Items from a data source
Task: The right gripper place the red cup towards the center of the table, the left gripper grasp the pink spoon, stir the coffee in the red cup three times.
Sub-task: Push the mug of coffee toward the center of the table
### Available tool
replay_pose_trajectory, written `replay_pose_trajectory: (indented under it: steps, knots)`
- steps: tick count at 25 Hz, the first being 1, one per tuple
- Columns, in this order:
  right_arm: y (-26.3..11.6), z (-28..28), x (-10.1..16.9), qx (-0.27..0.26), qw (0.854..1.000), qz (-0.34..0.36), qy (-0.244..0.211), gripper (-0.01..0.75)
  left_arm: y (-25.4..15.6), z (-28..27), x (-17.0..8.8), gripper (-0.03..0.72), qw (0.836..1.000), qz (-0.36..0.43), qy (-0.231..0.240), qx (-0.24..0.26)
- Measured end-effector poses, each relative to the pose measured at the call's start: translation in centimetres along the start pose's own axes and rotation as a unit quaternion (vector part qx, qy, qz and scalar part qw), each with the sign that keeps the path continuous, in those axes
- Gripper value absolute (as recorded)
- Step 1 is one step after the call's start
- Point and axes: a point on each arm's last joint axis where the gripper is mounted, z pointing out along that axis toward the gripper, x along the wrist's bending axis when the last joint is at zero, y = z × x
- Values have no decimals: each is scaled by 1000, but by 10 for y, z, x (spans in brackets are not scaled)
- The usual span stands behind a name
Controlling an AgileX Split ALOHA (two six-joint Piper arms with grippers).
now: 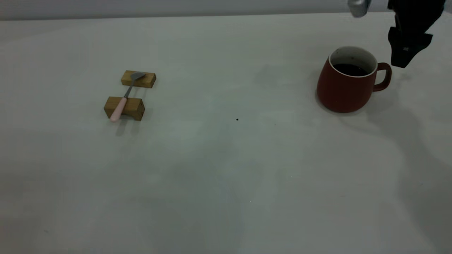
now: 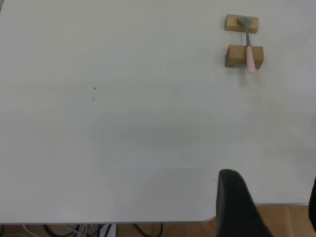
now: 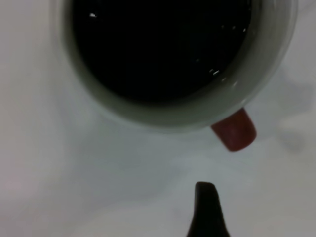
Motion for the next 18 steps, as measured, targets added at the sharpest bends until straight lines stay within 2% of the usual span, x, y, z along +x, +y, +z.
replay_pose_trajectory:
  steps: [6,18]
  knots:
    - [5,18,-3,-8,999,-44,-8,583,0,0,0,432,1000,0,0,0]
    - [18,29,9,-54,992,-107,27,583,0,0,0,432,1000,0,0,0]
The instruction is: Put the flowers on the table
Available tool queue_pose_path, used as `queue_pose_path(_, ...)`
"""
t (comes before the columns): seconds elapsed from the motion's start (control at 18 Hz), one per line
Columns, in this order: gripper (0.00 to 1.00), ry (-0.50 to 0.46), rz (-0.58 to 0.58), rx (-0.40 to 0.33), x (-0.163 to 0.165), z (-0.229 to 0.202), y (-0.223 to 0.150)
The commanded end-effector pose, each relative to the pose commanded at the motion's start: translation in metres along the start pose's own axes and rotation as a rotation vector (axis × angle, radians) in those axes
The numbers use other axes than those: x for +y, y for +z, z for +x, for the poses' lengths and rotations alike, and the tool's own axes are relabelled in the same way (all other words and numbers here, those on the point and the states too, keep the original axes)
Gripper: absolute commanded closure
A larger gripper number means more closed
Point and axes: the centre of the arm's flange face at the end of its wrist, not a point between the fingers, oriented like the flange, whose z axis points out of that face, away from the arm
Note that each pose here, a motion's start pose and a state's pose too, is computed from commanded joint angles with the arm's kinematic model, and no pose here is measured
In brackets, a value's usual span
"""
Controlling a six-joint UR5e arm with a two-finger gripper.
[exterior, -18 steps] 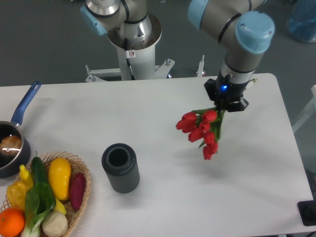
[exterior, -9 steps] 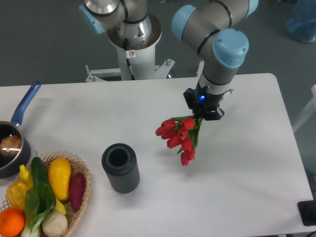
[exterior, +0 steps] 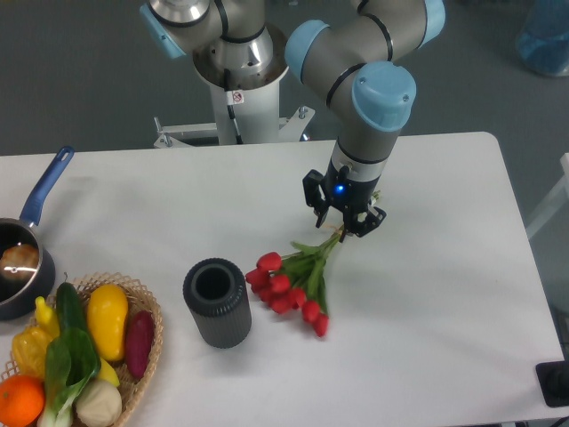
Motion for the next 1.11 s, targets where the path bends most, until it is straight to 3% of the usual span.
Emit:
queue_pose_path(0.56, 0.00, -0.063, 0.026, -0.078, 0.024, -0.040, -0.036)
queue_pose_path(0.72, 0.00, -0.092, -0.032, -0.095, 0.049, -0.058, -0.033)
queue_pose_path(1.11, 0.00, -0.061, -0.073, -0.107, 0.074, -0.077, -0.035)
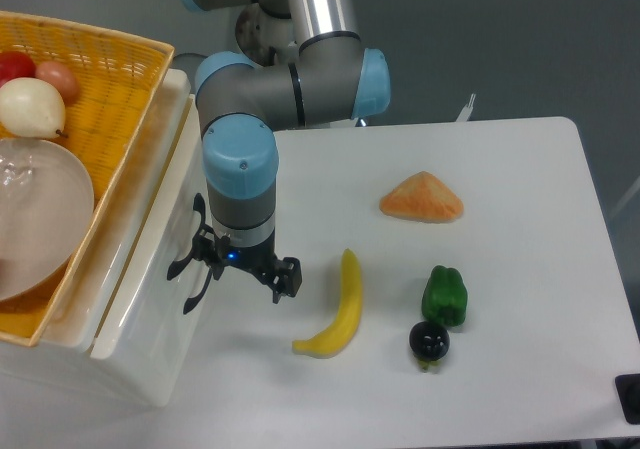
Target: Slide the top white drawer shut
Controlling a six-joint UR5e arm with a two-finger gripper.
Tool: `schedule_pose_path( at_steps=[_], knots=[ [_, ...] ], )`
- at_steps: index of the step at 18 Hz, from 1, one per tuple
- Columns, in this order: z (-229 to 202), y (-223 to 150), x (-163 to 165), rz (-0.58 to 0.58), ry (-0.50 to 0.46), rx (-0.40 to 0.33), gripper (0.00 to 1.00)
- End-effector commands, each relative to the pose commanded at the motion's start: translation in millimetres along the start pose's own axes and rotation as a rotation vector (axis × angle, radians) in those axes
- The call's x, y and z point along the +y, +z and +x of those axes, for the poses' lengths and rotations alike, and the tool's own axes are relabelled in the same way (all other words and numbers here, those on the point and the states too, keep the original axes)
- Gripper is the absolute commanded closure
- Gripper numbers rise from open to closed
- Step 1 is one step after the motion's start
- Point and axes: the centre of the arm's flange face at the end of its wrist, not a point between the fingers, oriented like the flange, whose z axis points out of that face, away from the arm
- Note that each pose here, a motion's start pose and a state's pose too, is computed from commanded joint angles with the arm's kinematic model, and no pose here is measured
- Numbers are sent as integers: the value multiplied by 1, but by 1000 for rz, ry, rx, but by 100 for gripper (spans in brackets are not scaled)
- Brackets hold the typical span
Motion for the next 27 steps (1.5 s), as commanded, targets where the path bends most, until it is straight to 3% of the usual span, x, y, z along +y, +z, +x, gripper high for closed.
schedule_pose_path(
  at_steps=[9, 15, 20, 24, 27],
  knots=[
    [-4, -2, 1, 7, -6, 4, 0],
    [-40, -10, 11, 22, -26, -14, 0],
    [-72, -7, 35, -1, 90, -16, 0],
    [-97, -36, 71, 13, 218, -38, 0],
    [-117, -45, 95, -1, 329, -10, 0]
  ],
)
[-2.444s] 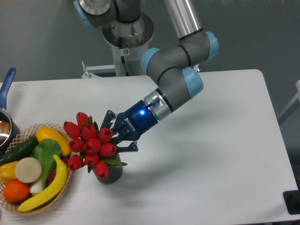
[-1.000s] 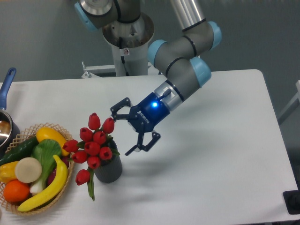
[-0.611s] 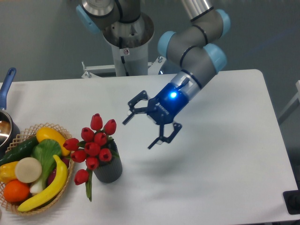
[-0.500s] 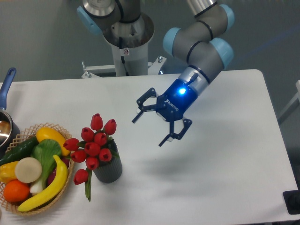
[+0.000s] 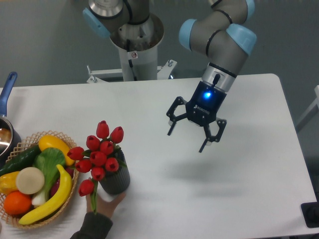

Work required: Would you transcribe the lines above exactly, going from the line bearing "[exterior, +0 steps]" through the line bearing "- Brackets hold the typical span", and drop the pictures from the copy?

Answer space:
[exterior, +0 steps] 
Motion for the next 1.11 s, targets where the path bends most, until it is straight to 3% of the usual span.
Emit:
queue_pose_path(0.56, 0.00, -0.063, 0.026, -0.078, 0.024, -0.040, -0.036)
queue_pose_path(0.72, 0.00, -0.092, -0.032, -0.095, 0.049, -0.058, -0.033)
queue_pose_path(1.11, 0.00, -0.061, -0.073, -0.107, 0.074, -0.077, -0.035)
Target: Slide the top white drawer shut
Controlling a six-joint UR5e arm with a two-finger gripper.
Tool: `schedule_pose_path( at_steps=[_], knots=[ [_, ...] ], )`
- at_steps: index of the step at 18 Hz, from 1, one per tuple
- Columns, in this order: z (-229 to 202), y (-223 to 150), x (-163 to 165), rz (-0.58 to 0.58), ry (-0.50 to 0.46), rx (-0.40 to 0.33), gripper (0.00 to 1.00)
- End-effector commands, each relative to the pose commanded at the motion's start: translation in millimetres along the start pose's own axes and rotation as a rotation vector (axis × angle, radians) in those axes
- The call's x, y and z point along the +y, +z and +x of those axes, for the poses' lengths and rotations alike, and the tool's own axes are relabelled in the same way (all other words and numbers here, those on the point and the states too, keep the original axes)
- Gripper is the absolute commanded closure
- Gripper numbers rise from open to closed
- Step 1 is one step after the motion's start
- Point and axes: the centre of the arm's flange face at the end of its wrist, not a point between the fingers, oriented like the flange, whose z axis points out of that face, away from the arm
- Note that each pose here, a motion's start pose and a state's pose too, is computed from commanded joint angles with the arm's kinematic model, and no pose here is measured
- Numbers are sent as integers: the value multiplied by 1, but by 1000 for rz, ry, rx, but by 100 for gripper (spans in brackets are not scaled)
- Brackets hold the typical span

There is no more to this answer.